● **Collected material**
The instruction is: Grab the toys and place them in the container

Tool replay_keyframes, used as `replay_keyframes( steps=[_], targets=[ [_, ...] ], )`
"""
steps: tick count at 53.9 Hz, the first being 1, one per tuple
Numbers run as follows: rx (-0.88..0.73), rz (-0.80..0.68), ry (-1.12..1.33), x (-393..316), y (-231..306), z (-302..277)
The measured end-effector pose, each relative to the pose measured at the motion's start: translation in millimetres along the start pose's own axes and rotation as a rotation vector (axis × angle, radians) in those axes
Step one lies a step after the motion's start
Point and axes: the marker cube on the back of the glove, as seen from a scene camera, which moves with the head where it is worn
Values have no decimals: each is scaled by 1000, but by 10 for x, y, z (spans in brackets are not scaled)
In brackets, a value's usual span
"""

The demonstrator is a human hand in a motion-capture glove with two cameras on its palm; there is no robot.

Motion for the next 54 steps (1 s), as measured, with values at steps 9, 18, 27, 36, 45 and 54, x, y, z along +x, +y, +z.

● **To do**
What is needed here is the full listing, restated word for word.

● **Written answer**
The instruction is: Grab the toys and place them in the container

Tool replay_keyframes, used as `replay_keyframes( steps=[_], targets=[ [_, ...] ], )`
"""
steps: tick count at 53.9 Hz, the first being 1, one per tuple
Numbers run as follows: rx (-0.88..0.73), rz (-0.80..0.68), ry (-1.12..1.33), x (-393..316), y (-231..306), z (-302..277)
The measured end-effector pose, each relative to the pose measured at the motion's start: translation in millimetres along the start pose's own axes and rotation as a rotation vector (axis × angle, radians) in those axes
Step one lies a step after the motion's start
Point and axes: the marker cube on the back of the glove, as seen from a scene camera, which moves with the head where it is worn
Values have no decimals: each is scaled by 1000, but by 10 for x, y, z (spans in brackets are not scaled)
In brackets, a value's usual span
"""

The demonstrator is a human hand in a motion-capture glove with two cameras on its palm; there is no robot.

Motion for the next 54 steps (1 s), as measured, with values at steps 9, 18, 27, 36, 45 and 54, x, y, z along +x, +y, +z.

The requested output has been given in full.